Individual variables

I will start from simple histograms of rating, year, length, votes and length of title (comments are after 4 plots):

ggplot(data=movies,aes(x = rating))+
  geom_histogram(binwidth=0.5)

ggplot(data=movies,aes(x = year))+
  geom_histogram(binwidth=1)

ggplot(data=movies,aes(x = length))+
  geom_histogram(binwidth=3)+
  xlim(c(0,quantile(movies$length,0.99)))

ggplot(data=movies,aes(x = votes))+
  geom_histogram(binwidth=15)+
  xlim(c(0,quantile(movies$votes,0.9))) ## Votes have VERY long tail

ggplot(data=movies,aes(x = lenOfTitle))+
  geom_histogram(binwidth=1)+
  xlim(c(0,quantile(movies$lenOfTitle,0.95)))

Conclusions:

Ratings distribution looks normal.
Interesting increasing patter on years distribution. We’ll investigate it later.
There are two peaks in lengt-of-movie distribution. Obviosly for Short films and for standart movies.
Distribution of votes is not intreasting - quasi-hyperbolic distribution.
Distribution of title lengths is single-peak-distribution.

Investigation of movies vs year histogram.

We can see huge increase in ~1930, and constant increase till now with few drops in it.

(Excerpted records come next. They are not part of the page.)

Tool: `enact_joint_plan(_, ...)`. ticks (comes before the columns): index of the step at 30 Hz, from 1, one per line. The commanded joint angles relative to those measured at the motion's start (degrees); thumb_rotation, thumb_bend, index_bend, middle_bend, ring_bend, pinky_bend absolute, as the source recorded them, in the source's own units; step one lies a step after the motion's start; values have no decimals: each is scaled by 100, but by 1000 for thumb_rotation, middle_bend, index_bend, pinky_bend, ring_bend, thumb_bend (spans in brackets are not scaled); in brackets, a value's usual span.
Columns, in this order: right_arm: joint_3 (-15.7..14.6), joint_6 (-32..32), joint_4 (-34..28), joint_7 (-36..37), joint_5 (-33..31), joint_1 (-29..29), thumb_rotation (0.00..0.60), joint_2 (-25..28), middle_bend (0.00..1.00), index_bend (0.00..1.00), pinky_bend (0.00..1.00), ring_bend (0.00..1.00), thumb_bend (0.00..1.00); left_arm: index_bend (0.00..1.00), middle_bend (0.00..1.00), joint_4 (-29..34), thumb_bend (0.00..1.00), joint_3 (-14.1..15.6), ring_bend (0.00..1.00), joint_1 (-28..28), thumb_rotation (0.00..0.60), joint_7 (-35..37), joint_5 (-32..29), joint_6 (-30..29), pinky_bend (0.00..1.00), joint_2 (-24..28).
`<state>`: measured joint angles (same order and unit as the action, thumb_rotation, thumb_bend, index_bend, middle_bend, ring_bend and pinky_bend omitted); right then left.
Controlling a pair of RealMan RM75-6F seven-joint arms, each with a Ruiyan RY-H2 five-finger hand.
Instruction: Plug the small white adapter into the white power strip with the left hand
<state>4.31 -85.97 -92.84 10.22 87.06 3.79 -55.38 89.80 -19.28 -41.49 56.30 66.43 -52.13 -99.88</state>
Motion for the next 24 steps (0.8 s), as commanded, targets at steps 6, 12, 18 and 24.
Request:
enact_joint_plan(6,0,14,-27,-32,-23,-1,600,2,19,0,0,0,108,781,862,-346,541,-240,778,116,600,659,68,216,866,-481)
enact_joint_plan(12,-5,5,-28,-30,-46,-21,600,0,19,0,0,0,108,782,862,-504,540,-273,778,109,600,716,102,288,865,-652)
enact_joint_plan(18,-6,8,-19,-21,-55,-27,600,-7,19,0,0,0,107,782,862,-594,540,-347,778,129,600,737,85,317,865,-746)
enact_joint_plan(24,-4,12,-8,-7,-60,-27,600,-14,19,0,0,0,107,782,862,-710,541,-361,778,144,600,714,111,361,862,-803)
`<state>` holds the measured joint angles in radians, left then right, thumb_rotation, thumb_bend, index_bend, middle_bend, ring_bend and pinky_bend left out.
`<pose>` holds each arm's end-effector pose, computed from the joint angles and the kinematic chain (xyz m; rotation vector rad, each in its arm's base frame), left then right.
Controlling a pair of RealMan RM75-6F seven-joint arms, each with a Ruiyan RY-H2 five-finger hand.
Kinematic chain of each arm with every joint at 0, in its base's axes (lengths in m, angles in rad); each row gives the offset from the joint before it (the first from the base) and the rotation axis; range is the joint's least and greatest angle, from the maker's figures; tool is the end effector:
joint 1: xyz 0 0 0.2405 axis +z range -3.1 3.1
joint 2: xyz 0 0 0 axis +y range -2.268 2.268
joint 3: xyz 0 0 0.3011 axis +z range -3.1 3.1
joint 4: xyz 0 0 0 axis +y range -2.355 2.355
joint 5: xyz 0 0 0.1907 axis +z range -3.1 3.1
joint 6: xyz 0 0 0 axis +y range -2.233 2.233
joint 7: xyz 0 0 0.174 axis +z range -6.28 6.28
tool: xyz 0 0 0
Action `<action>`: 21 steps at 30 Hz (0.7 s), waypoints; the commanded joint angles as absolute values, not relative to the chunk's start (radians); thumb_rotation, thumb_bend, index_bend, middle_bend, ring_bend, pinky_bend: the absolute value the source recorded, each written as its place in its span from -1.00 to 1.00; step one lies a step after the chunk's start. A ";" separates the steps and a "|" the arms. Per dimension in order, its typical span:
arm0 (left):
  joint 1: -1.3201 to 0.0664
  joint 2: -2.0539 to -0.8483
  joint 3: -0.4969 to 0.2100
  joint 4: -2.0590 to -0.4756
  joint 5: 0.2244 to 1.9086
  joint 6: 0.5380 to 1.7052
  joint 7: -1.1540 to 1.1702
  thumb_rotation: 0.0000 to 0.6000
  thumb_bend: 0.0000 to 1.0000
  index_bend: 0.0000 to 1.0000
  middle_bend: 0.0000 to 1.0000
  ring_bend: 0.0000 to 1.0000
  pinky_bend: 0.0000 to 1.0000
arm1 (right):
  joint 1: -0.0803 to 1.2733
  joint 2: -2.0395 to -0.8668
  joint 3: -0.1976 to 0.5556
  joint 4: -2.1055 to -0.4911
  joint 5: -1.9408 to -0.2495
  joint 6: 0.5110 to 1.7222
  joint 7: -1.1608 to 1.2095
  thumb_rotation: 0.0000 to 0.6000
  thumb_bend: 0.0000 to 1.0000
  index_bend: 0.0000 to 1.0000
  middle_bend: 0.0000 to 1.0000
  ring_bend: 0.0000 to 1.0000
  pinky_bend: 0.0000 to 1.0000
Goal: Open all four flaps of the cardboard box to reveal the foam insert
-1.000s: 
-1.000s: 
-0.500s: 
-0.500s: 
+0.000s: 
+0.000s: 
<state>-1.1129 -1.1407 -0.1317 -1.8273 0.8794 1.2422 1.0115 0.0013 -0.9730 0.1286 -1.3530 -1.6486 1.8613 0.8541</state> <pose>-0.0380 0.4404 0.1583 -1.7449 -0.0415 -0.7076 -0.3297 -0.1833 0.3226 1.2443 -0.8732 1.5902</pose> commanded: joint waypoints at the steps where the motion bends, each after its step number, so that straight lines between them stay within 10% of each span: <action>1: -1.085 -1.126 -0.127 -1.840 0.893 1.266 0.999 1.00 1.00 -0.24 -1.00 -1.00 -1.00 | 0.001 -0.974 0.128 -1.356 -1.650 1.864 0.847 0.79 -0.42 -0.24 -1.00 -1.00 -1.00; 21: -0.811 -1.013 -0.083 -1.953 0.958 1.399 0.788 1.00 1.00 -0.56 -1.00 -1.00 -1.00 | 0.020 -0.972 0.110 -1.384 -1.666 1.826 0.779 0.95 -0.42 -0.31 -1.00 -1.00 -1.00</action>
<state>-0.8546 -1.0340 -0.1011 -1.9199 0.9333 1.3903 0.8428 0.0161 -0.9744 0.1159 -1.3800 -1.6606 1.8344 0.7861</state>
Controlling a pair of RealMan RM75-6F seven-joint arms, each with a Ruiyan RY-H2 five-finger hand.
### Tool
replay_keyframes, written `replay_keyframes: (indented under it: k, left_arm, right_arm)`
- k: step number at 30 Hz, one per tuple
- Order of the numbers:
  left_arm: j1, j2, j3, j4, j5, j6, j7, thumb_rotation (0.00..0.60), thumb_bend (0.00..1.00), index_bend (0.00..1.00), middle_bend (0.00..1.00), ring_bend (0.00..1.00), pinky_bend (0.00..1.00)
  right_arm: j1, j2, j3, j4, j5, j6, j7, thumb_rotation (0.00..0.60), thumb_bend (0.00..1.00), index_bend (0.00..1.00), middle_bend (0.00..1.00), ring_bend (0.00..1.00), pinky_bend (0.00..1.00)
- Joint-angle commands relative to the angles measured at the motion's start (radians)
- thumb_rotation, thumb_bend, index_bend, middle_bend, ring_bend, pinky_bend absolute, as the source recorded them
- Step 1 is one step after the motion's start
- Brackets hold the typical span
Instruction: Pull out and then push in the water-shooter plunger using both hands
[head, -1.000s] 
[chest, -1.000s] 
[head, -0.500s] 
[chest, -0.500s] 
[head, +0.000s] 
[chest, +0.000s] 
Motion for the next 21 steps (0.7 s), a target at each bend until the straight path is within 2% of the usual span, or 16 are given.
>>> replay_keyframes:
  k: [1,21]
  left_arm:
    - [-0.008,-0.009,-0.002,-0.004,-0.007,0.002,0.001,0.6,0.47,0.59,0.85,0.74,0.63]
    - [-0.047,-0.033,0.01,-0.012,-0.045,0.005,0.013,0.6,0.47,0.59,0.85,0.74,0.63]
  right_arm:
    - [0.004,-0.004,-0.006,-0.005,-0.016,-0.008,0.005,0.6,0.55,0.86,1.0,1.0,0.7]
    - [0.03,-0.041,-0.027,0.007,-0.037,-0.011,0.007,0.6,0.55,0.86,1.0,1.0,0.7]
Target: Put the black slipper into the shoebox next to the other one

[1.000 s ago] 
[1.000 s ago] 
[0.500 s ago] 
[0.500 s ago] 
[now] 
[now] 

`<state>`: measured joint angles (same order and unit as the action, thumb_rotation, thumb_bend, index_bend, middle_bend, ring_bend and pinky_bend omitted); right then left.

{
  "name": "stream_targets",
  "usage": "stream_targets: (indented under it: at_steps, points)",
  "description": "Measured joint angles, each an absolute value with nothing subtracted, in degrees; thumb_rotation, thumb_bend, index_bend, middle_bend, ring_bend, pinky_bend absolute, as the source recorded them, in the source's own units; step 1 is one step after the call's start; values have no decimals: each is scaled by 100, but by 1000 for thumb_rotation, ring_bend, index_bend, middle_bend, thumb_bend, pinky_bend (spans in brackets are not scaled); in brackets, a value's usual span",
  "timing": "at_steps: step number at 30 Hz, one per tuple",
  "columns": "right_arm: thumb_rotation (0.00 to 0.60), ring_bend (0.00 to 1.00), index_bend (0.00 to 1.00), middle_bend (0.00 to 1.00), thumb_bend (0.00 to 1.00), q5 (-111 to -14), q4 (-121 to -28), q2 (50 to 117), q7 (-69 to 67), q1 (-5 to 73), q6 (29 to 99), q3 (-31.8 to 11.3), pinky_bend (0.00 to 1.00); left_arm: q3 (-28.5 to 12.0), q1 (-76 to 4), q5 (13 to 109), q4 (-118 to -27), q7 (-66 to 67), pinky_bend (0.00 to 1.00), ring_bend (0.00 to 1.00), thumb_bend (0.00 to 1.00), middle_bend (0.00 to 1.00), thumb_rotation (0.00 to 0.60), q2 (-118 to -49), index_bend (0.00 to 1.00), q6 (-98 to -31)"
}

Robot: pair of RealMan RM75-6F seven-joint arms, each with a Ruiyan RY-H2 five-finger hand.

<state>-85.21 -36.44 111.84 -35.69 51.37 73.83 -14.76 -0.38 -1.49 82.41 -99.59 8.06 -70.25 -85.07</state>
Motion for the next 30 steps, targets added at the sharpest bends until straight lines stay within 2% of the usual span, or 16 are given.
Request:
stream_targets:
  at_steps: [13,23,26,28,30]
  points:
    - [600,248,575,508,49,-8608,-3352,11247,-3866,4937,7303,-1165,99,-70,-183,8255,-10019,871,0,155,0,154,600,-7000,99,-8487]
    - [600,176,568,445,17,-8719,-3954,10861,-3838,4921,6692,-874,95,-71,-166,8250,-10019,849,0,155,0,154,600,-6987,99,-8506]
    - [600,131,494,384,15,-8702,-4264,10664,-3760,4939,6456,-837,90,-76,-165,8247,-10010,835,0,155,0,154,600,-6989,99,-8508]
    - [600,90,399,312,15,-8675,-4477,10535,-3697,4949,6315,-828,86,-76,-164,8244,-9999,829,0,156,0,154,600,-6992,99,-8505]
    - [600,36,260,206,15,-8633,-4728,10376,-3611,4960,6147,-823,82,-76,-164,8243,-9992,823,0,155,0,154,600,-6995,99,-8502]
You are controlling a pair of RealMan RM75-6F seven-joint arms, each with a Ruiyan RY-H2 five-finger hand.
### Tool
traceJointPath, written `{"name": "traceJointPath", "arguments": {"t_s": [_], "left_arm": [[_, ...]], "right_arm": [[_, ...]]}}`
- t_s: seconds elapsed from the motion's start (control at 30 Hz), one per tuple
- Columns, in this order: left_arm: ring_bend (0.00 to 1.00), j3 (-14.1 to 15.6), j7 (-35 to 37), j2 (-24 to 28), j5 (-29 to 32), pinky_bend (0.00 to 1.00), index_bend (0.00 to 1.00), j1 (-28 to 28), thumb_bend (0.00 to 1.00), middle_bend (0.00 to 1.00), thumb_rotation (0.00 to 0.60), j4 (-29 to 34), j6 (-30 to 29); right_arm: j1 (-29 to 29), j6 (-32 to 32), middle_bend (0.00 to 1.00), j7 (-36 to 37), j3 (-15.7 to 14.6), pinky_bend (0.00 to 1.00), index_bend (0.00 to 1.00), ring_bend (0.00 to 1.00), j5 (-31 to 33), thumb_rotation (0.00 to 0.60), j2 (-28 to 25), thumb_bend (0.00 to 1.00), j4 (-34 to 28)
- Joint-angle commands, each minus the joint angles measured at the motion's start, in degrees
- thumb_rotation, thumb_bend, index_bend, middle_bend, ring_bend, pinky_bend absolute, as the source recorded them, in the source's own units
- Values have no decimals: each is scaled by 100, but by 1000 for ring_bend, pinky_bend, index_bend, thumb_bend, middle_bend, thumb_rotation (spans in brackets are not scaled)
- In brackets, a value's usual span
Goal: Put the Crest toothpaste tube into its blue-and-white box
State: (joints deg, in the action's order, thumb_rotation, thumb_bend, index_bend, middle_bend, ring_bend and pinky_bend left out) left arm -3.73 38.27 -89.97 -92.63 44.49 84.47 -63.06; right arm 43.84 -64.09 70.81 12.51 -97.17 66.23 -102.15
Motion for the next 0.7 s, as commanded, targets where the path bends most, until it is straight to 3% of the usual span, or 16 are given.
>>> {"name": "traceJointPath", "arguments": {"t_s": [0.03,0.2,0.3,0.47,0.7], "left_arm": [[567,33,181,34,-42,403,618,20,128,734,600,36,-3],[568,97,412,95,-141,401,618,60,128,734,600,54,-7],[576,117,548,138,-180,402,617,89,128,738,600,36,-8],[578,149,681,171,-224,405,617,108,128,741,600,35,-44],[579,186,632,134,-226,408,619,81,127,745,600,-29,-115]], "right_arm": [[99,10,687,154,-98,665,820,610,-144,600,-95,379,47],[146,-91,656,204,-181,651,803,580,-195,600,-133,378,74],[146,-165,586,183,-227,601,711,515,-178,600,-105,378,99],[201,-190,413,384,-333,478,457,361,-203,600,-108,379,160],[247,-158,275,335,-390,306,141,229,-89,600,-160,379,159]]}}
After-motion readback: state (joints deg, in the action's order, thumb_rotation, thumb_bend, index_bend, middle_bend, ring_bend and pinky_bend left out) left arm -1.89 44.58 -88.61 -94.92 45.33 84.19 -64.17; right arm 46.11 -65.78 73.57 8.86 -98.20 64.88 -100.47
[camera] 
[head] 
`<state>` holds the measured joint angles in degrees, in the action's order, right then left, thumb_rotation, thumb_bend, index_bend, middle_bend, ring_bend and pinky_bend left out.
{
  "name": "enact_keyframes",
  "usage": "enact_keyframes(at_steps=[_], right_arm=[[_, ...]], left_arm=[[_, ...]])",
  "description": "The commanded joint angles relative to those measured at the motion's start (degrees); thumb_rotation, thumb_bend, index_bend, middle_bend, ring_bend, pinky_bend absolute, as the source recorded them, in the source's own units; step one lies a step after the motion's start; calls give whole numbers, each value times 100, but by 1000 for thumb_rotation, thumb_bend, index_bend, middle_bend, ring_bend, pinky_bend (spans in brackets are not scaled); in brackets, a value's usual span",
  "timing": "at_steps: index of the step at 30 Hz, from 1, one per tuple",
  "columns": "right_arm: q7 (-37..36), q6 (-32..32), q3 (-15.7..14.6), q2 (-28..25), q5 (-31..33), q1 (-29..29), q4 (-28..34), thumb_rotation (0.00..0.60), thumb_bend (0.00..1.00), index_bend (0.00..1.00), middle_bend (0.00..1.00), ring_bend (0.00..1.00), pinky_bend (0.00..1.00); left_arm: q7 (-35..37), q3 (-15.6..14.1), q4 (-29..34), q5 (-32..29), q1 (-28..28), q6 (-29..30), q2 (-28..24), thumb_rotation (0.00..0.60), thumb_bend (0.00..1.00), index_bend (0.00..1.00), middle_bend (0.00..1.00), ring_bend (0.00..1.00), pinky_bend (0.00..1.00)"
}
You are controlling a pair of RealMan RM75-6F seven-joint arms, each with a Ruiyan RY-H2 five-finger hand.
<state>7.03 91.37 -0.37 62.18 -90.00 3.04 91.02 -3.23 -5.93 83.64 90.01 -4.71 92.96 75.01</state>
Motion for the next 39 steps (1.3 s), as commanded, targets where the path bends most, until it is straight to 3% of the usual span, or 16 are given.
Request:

Let’s try to explain such patter with real historical events correlated with movie industry.

What we can test first? Obviosly sound films! According to wikipedia first sound film was made in 1926. Let’s add vertical line to our plot.

ggplot(data=movies,aes(x=year))+
  geom_histogram(binwidth=1)+
  geom_vline(xintercept=1926,col=3,lwd=1,alpha=1/2) ## Sound films

Yep, looks close. Maybe something else? Colored movies? Mass production started in late 1920-s. Let’s try

ggplot(data=movies,aes(x=year))+
  geom_histogram(binwidth=1)+
  geom_vline(xintercept=1926,col=3,lwd=1,alpha=1/2)+ ## Sound films
  geom_vline(xintercept=1928,col=6,lwd=3,alpha=1/2) ## Colored films

And that line fits perfect. So we can say that sound and colors bring a lot to movoe industry. How much?

sum(movies$year==1932)/sum(movies$year==1928)

## [1] 3.779817

1932-1928

## [1] 4

It means that number of movies increased at 278% in just 4 years. Amazing. We need to understand that world population increaset only at 4.5% in these 4 years.

What’s next? Let’s check some great historical events. What about World War II from 1939 to 1945?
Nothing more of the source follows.